◆ REQUIRED ACTION ◆
Check every line of the data below for "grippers". Copy each one that has it.

[[ DATA open ]]

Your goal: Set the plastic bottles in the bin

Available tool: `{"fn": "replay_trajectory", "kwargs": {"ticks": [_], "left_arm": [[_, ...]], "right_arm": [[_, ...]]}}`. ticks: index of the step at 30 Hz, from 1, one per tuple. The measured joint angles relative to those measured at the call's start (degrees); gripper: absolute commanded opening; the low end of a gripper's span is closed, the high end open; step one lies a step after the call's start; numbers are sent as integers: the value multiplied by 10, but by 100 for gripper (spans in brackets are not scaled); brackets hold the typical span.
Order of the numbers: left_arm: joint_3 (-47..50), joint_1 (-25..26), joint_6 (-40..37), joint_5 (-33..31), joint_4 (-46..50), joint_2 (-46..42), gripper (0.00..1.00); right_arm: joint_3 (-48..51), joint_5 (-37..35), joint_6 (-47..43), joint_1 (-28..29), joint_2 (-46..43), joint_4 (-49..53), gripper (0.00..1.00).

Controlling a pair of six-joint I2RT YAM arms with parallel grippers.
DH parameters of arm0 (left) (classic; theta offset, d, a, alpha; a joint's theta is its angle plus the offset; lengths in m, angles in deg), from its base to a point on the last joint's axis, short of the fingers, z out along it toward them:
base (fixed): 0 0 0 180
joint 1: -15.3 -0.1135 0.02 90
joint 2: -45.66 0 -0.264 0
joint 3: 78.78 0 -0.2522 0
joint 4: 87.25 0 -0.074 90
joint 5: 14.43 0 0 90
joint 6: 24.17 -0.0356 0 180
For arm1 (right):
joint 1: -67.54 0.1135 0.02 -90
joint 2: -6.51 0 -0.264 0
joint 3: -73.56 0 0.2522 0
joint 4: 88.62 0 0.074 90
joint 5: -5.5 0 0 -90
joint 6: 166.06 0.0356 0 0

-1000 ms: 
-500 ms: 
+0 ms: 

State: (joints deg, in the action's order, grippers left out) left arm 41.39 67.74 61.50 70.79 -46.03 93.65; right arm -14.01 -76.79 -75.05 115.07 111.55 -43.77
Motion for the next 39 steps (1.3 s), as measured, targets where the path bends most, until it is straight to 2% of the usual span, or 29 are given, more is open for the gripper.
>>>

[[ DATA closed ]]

◆ YOUR RESPONSE ◆
Controlling a pair of six-joint I2RT YAM arms with parallel grippers.
State: (joints deg, in the action's order, grippers left out) left arm 41.39 67.74 61.50 70.79 -46.03 93.65; right arm -14.01 -76.79 -75.05 115.07 111.55 -43.77

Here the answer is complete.